Apr 11 2022
Arkansans are unfortunately familiar with the devastating impacts of tornadoes. I’ve seen the damage left in their powerful wake and talked with homeowners, businesses and local leaders about the challenges they face in getting things back to normal. In the face of these trials, I have also seen the resolve of citizens determined to rebuild and the care of those who offer hope through words and deeds to friends and neighbors experiencing some of the greatest hardships of their lives.
Natural State residents have a long and proud history of opening their hearts to help others. Support thrives in our communities beyond the aftermath of a natural disaster.
I’ve met with people from all corners of the state who have answered the call to serve, making connections and tapping into the resources and knowledge of others who have the same desire.

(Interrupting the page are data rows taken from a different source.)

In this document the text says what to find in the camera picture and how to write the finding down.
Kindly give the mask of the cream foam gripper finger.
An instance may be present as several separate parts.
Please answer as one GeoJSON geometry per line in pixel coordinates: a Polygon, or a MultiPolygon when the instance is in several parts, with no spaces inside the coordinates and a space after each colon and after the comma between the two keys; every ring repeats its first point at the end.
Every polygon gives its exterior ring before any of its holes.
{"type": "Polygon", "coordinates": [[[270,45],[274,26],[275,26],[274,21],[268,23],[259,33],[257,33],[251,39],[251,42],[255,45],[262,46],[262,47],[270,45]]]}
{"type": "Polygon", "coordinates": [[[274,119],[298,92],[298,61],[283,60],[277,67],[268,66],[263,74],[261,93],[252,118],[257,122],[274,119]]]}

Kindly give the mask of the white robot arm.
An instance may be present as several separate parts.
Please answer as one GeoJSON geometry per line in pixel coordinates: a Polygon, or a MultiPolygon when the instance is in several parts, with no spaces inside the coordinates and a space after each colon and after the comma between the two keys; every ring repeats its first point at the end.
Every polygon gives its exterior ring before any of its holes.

I’m constantly inspired by Arkansans who are identifying problems, rolling up their sleeves and getting to work on real, innovative solutions. These problem solvers are working in communities across the state alongside elected officials and civic groups like boys and girls in scouting as well as veteran service organizations. And these efforts are noticed.
Across the state, communities have built a solid foundation to inspire and grow a passion for service and giving back to others. Thanks to the encouragement of organizations like EngageAR, which aims to empower service and volunteerism at the municipal level, these communities can continue to spread kindness in our state’s time of need.
I was proud to recently recognize the newest recipients of EngageAR’s Community of the Year Award; Osceola, Vilonia, Maumelle, Fayetteville, Siloam Springs, North Little Rock and West Memphis. They have demonstrated the value of civic engagement through efforts like citywide cleanups, training volunteer firefighters, cultivating gardens to feed the food insecure and expanding foodbank operations.
Volunteering gives people the opportunity to put their talents to use on behalf of others. It’s a powerful and rewarding experience and the involvement of citizens in these communities has made a positive impact.
As Arkansas Municipal League Executive Director Hayes says – local people solve local problems best.
For instance, the Disabled American Veterans chapter in Mountain Home recognized the need to take action to reduce and prevent veteran suicides. Its members launched an outreach program to connect with veterans who are outside of the VA system – and it worked. There was a significant decrease in veteran suicides.
In order to build on this success and the positive results of other veteran-serving non-profits and community networks, I authored the IMPROVE Well-being for Veterans Act to create a grant program to leverage these efforts so we can help bridge the gap existing in VA outreach.
This new strategy harnesses the ideas of community advocates into sound policy so they can continue the great work they’re already doing.
I’m proud Congress passed this legislation and we’re working with the VA right now to ensure it’s implemented as we intended.
One of the things I learned early on as a Member of Congress that has continued to serve as inspiration for my work in Washington, is that you can get a lot accomplished if you don’t care who gets the credit. That’s the same mentality I’ve seen across our state as communities do what they always do in times of need: bring people together to achieve what can’t be done individually.
There’s nothing more fulfilling than seeing Arkansans from all walks of life who share the same goal – helping their neighbors. I encourage all Arkansans to stay true to the spirit of service and selflessness that helps make us all better.